◆ What is expected:
Without changing a word, copy every line of the listing below and leave out the images.

==== Provided data ====

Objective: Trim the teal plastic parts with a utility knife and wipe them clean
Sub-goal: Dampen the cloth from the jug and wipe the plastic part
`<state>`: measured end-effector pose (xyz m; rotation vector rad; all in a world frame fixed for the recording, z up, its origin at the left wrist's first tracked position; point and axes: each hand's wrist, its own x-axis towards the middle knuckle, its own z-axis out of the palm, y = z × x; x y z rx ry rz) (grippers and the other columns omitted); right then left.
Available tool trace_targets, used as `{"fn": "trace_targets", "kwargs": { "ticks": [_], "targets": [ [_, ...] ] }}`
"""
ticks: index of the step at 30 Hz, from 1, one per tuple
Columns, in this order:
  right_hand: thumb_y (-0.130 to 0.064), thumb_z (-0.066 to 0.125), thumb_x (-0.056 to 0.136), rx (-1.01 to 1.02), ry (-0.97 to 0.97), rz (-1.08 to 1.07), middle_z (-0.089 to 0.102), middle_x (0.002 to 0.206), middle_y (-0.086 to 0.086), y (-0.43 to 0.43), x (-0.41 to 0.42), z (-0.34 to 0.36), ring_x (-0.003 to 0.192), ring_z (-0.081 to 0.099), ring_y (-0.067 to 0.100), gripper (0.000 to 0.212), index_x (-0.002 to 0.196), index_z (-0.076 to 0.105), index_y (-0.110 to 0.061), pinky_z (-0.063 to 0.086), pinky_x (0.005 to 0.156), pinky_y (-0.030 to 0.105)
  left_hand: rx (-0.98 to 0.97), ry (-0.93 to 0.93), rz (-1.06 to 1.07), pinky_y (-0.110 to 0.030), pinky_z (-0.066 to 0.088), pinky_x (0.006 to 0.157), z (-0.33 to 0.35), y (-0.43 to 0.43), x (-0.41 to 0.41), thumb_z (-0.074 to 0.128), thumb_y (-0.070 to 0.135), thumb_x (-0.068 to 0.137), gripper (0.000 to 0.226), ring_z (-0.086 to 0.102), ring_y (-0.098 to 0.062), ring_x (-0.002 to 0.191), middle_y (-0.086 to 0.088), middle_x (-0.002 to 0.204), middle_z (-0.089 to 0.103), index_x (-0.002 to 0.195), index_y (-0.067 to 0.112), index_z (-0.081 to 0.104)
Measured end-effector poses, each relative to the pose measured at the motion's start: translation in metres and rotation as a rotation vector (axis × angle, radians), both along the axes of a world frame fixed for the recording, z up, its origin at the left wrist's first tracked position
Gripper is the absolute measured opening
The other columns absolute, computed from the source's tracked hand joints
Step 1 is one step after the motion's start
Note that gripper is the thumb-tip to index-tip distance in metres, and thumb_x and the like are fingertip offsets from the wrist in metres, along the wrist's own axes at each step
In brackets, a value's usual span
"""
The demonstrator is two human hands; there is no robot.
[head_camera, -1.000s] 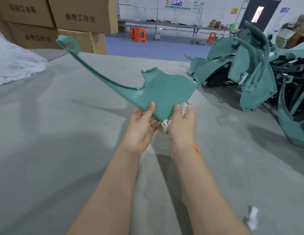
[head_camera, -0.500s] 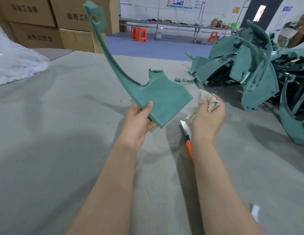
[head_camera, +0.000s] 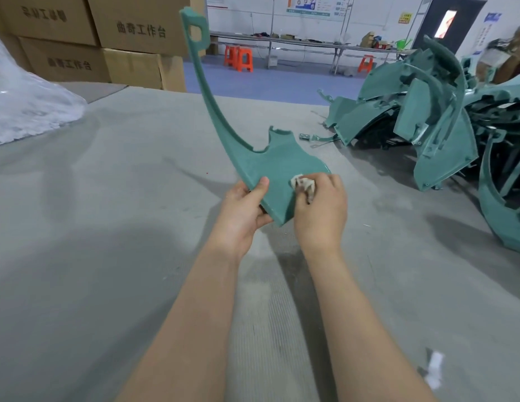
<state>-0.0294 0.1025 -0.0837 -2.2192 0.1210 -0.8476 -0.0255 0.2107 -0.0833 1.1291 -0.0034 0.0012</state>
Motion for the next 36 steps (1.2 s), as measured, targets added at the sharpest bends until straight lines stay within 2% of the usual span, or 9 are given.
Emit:
{"fn": "trace_targets", "kwargs": {
  "ticks": [4,7,13,17,22,26,28,31,36],
  "targets": [
    [-0.001,0.060,0.085,-0.141,-0.075,0.267,0.060,0.099,0.016,0.029,-0.013,-0.005,0.092,0.053,0.035,0.015,0.097,0.068,-0.004,0.041,0.080,0.039,-0.101,-0.014,0.032,-0.023,0.056,0.060,0.002,0.003,0.001,0.043,0.011,0.101,0.023,0.069,-0.012,0.076,-0.006,0.095,0.070,0.118,0.006,0.058],
    [-0.002,0.059,0.087,-0.101,-0.078,0.158,0.059,0.102,0.018,0.019,-0.004,-0.007,0.095,0.051,0.036,0.014,0.098,0.067,-0.003,0.039,0.081,0.041,-0.015,-0.001,0.031,-0.026,0.058,0.063,0.000,0.011,0.002,0.045,0.014,0.101,0.020,0.070,-0.014,0.078,-0.003,0.094,0.072,0.112,0.010,0.061],
    [-0.016,0.058,0.093,0.540,0.075,-0.119,0.064,0.103,0.007,-0.030,0.006,0.005,0.097,0.058,0.024,0.005,0.089,0.059,-0.019,0.047,0.091,0.039,0.180,0.016,0.097,-0.027,0.057,0.063,0.002,0.023,0.006,0.053,0.013,0.098,0.012,0.071,-0.009,0.079,0.005,0.091,0.073,0.099,0.018,0.063],
    [-0.013,0.060,0.091,0.863,0.052,-0.032,0.060,0.082,0.001,-0.042,0.003,0.020,0.079,0.057,0.021,0.017,0.079,0.054,-0.024,0.052,0.081,0.041,0.263,0.046,0.240,-0.038,0.054,0.089,0.005,0.028,0.008,0.052,0.017,0.099,0.025,0.068,-0.021,0.099,-0.007,0.110,0.069,0.119,0.005,0.058],
    [-0.018,0.056,0.096,1.209,0.211,0.183,0.064,0.063,-0.001,-0.038,-0.003,0.021,0.063,0.060,0.017,0.018,0.078,0.058,-0.012,0.051,0.062,0.028,0.205,0.092,0.117,-0.020,0.054,0.058,0.008,0.029,0.003,0.049,0.021,0.100,0.020,0.069,-0.009,0.073,0.000,0.094,0.071,0.111,0.010,0.062],
    [-0.027,0.052,0.099,1.450,0.170,0.275,0.071,0.065,0.000,-0.031,-0.002,0.031,0.061,0.069,0.014,0.026,0.083,0.062,-0.010,0.059,0.065,0.031,0.346,0.069,0.046,-0.029,0.056,0.078,0.007,0.028,-0.001,0.053,0.020,0.098,0.019,0.070,-0.019,0.087,-0.008,0.102,0.072,0.106,0.008,0.066],
    [-0.015,0.049,0.098,1.242,0.048,0.198,0.062,0.056,-0.006,-0.035,-0.003,0.033,0.052,0.060,0.008,0.025,0.075,0.060,-0.014,0.053,0.055,0.024,0.454,0.072,0.055,-0.034,0.054,0.085,0.008,0.031,-0.002,0.055,0.019,0.097,0.017,0.069,-0.024,0.088,-0.011,0.100,0.072,0.101,0.008,0.068],
    [-0.019,0.051,0.097,0.592,0.004,0.190,0.063,0.082,-0.014,-0.040,-0.005,0.024,0.078,0.059,0.003,0.016,0.092,0.065,-0.024,0.049,0.075,0.025,0.632,0.088,0.014,-0.030,0.055,0.075,0.007,0.037,-0.001,0.059,0.022,0.094,0.016,0.069,-0.017,0.071,-0.003,0.082,0.073,0.092,0.011,0.071],
    [-0.024,0.057,0.097,0.072,0.337,0.426,0.064,0.101,-0.008,-0.034,-0.004,0.012,0.094,0.060,0.011,0.023,0.119,0.063,-0.024,0.049,0.086,0.031,0.723,0.108,-0.051,-0.029,0.056,0.072,0.007,0.042,-0.002,0.063,0.025,0.091,0.013,0.071,-0.017,0.069,-0.002,0.078,0.075,0.086,0.017,0.072]
  ]
}}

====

◆ Written answer:
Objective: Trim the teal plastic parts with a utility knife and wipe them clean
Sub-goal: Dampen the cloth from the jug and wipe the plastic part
`<state>`: measured end-effector pose (xyz m; rotation vector rad; all in a world frame fixed for the recording, z up, its origin at the left wrist's first tracked position; point and axes: each hand's wrist, its own x-axis towards the middle knuckle, its own z-axis out of the palm, y = z × x; x y z rx ry rz) (grippers and the other columns omitted); right then left.
Available tool trace_targets, used as `{"fn": "trace_targets", "kwargs": { "ticks": [_], "targets": [ [_, ...] ] }}`
"""
ticks: index of the step at 30 Hz, from 1, one per tuple
Columns, in this order:
  right_hand: thumb_y (-0.130 to 0.064), thumb_z (-0.066 to 0.125), thumb_x (-0.056 to 0.136), rx (-1.01 to 1.02), ry (-0.97 to 0.97), rz (-1.08 to 1.07), middle_z (-0.089 to 0.102), middle_x (0.002 to 0.206), middle_y (-0.086 to 0.086), y (-0.43 to 0.43), x (-0.41 to 0.42), z (-0.34 to 0.36), ring_x (-0.003 to 0.192), ring_z (-0.081 to 0.099), ring_y (-0.067 to 0.100), gripper (0.000 to 0.212), index_x (-0.002 to 0.196), index_z (-0.076 to 0.105), index_y (-0.110 to 0.061), pinky_z (-0.063 to 0.086), pinky_x (0.005 to 0.156), pinky_y (-0.030 to 0.105)
  left_hand: rx (-0.98 to 0.97), ry (-0.93 to 0.93), rz (-1.06 to 1.07), pinky_y (-0.110 to 0.030), pinky_z (-0.066 to 0.088), pinky_x (0.006 to 0.157), z (-0.33 to 0.35), y (-0.43 to 0.43), x (-0.41 to 0.41), thumb_z (-0.074 to 0.128), thumb_y (-0.070 to 0.135), thumb_x (-0.068 to 0.137), gripper (0.000 to 0.226), ring_z (-0.086 to 0.102), ring_y (-0.098 to 0.062), ring_x (-0.002 to 0.191), middle_y (-0.086 to 0.088), middle_x (-0.002 to 0.204), middle_z (-0.089 to 0.103), index_x (-0.002 to 0.195), index_y (-0.067 to 0.112), index_z (-0.081 to 0.104)
Measured end-effector poses, each relative to the pose measured at the motion's start: translation in metres and rotation as a rotation vector (axis × angle, radians), both along the axes of a world frame fixed for the recording, z up, its origin at the left wrist's first tracked position
Gripper is the absolute measured opening
The other columns absolute, computed from the source's tracked hand joints
Step 1 is one step after the motion's start
Note that gripper is the thumb-tip to index-tip distance in metres, and thumb_x and the like are fingertip offsets from the wrist in metres, along the wrist's own axes at each step
In brackets, a value's usual span
"""
The demonstrator is two human hands; there is no robot.
[head_camera, -1.000s] 
[head_camera, -0.500s] 
[head_camera, +0.000s] 
<state>-0.0294 0.1025 -0.0837 -2.2192 0.1210 -0.8476 -0.0255 0.2107 -0.0833 1.1291 -0.0034 0.0012</state>
Motion for the next 36 steps (1.2 s), as measured, targets added at the sharpest bends until straight lines stay within 2% of the usual span, or 9 are given.
Emit:
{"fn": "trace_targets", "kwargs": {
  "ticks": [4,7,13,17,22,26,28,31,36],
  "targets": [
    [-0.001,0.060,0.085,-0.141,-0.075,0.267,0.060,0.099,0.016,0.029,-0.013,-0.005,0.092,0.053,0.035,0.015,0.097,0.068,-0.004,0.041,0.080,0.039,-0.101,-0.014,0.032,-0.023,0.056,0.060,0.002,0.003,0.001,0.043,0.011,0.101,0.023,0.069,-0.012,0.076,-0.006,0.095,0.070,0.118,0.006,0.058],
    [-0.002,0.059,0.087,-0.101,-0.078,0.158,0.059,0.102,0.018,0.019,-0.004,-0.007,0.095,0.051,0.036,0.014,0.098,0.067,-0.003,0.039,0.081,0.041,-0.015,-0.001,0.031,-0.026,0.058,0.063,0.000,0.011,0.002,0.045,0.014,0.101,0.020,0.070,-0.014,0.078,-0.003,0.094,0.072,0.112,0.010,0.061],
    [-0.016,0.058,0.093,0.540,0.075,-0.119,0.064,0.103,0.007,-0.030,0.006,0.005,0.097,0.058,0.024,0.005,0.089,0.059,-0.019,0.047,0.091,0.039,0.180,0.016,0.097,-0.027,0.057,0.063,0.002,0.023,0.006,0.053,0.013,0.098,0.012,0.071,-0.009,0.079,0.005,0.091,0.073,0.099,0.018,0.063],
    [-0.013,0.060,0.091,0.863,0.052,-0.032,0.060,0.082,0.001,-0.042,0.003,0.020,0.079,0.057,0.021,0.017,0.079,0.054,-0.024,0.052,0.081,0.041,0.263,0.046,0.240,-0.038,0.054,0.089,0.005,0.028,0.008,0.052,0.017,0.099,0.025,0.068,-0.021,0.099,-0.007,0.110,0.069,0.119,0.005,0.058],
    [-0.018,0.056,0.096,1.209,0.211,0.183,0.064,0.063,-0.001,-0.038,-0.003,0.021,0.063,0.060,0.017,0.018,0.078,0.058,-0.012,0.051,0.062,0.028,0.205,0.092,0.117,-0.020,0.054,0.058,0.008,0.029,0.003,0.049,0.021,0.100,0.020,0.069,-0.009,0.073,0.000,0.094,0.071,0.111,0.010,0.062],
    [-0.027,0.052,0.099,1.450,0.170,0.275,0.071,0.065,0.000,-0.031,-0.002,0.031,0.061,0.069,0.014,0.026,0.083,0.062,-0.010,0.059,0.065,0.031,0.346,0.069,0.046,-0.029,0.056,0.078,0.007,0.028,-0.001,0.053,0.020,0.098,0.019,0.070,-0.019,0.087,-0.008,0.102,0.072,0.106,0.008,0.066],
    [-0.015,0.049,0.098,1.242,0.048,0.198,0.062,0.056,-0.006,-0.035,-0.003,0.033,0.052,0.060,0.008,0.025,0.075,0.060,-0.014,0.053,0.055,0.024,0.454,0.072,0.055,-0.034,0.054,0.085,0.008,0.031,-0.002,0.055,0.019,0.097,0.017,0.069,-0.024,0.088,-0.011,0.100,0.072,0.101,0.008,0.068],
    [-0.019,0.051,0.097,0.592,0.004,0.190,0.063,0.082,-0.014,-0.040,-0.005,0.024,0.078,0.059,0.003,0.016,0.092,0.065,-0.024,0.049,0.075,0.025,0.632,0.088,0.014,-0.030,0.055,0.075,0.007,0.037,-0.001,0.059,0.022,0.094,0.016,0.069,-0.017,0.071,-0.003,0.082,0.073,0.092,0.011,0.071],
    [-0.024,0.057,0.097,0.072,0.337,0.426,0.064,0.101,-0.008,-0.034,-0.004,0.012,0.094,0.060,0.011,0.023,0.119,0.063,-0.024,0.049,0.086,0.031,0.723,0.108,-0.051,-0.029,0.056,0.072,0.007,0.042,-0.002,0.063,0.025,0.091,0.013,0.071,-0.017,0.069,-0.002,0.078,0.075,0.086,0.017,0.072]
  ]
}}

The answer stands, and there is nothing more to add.